DESCRIPTION OF THE TASK:
Omit every picture. Return all other data as it stands.

■ ■ ■ ■ ■

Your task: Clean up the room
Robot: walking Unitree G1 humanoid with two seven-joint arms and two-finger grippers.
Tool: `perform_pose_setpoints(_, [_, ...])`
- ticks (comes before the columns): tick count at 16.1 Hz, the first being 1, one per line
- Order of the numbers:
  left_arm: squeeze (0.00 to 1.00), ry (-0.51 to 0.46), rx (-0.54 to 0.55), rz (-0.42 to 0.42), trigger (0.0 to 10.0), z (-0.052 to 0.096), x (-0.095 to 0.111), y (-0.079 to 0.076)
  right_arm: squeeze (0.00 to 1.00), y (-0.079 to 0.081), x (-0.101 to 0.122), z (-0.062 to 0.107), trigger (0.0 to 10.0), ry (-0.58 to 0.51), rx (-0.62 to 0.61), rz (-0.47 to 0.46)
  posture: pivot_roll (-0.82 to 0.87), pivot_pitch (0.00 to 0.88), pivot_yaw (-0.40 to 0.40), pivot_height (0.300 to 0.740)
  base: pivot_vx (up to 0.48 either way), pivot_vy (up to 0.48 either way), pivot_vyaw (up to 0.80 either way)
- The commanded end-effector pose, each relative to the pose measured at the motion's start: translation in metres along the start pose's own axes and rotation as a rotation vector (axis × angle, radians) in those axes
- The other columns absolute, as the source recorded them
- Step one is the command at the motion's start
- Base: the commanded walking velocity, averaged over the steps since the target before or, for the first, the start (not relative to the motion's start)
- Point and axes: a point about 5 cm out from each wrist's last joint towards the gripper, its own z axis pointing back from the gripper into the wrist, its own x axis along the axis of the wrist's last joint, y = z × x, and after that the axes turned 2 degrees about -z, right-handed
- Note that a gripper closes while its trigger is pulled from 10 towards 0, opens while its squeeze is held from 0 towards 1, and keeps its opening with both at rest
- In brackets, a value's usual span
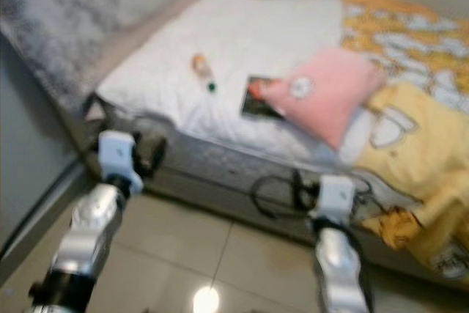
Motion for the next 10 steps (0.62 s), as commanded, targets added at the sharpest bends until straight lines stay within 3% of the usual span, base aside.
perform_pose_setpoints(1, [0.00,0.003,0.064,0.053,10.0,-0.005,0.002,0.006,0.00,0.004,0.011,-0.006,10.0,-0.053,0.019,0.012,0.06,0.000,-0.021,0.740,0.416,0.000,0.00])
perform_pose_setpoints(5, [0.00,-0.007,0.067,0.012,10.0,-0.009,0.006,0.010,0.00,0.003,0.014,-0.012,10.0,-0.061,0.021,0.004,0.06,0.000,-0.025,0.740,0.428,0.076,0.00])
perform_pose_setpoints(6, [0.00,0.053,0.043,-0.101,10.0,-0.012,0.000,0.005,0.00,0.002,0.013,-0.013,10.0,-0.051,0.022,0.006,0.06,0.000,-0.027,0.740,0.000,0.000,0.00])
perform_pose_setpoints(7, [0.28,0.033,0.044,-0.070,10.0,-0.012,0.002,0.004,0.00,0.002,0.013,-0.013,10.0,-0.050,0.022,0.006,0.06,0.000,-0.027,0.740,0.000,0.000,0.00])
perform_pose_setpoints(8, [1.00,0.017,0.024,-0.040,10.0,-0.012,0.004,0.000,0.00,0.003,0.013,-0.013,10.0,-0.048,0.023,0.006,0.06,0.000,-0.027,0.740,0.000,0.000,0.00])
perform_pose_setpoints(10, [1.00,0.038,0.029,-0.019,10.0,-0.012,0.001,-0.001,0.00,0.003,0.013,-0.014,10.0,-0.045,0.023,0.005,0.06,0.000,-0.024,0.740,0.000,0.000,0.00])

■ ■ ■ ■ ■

RESPONSE AREA:
Your task: Clean up the room
Robot: walking Unitree G1 humanoid with two seven-joint arms and two-finger grippers.
Tool: `perform_pose_setpoints(_, [_, ...])`
- ticks (comes before the columns): tick count at 16.1 Hz, the first being 1, one per line
- Order of the numbers:
  left_arm: squeeze (0.00 to 1.00), ry (-0.51 to 0.46), rx (-0.54 to 0.55), rz (-0.42 to 0.42), trigger (0.0 to 10.0), z (-0.052 to 0.096), x (-0.095 to 0.111), y (-0.079 to 0.076)
  right_arm: squeeze (0.00 to 1.00), y (-0.079 to 0.081), x (-0.101 to 0.122), z (-0.062 to 0.107), trigger (0.0 to 10.0), ry (-0.58 to 0.51), rx (-0.62 to 0.61), rz (-0.47 to 0.46)
  posture: pivot_roll (-0.82 to 0.87), pivot_pitch (0.00 to 0.88), pivot_yaw (-0.40 to 0.40), pivot_height (0.300 to 0.740)
  base: pivot_vx (up to 0.48 either way), pivot_vy (up to 0.48 either way), pivot_vyaw (up to 0.80 either way)
- The commanded end-effector pose, each relative to the pose measured at the motion's start: translation in metres along the start pose's own axes and rotation as a rotation vector (axis × angle, radians) in those axes
- The other columns absolute, as the source recorded them
- Step one is the command at the motion's start
- Base: the commanded walking velocity, averaged over the steps since the target before or, for the first, the start (not relative to the motion's start)
- Point and axes: a point about 5 cm out from each wrist's last joint towards the gripper, its own z axis pointing back from the gripper into the wrist, its own x axis along the axis of the wrist's last joint, y = z × x, and after that the axes turned 2 degrees about -z, right-handed
- Note that a gripper closes while its trigger is pulled from 10 towards 0, opens while its squeeze is held from 0 towards 1, and keeps its opening with both at rest
- In brackets, a value's usual span
Motion for the next 10 steps (0.62 s), as commanded, targets added at the sharpest bends until straight lines stay within 3% of the usual span, base aside.
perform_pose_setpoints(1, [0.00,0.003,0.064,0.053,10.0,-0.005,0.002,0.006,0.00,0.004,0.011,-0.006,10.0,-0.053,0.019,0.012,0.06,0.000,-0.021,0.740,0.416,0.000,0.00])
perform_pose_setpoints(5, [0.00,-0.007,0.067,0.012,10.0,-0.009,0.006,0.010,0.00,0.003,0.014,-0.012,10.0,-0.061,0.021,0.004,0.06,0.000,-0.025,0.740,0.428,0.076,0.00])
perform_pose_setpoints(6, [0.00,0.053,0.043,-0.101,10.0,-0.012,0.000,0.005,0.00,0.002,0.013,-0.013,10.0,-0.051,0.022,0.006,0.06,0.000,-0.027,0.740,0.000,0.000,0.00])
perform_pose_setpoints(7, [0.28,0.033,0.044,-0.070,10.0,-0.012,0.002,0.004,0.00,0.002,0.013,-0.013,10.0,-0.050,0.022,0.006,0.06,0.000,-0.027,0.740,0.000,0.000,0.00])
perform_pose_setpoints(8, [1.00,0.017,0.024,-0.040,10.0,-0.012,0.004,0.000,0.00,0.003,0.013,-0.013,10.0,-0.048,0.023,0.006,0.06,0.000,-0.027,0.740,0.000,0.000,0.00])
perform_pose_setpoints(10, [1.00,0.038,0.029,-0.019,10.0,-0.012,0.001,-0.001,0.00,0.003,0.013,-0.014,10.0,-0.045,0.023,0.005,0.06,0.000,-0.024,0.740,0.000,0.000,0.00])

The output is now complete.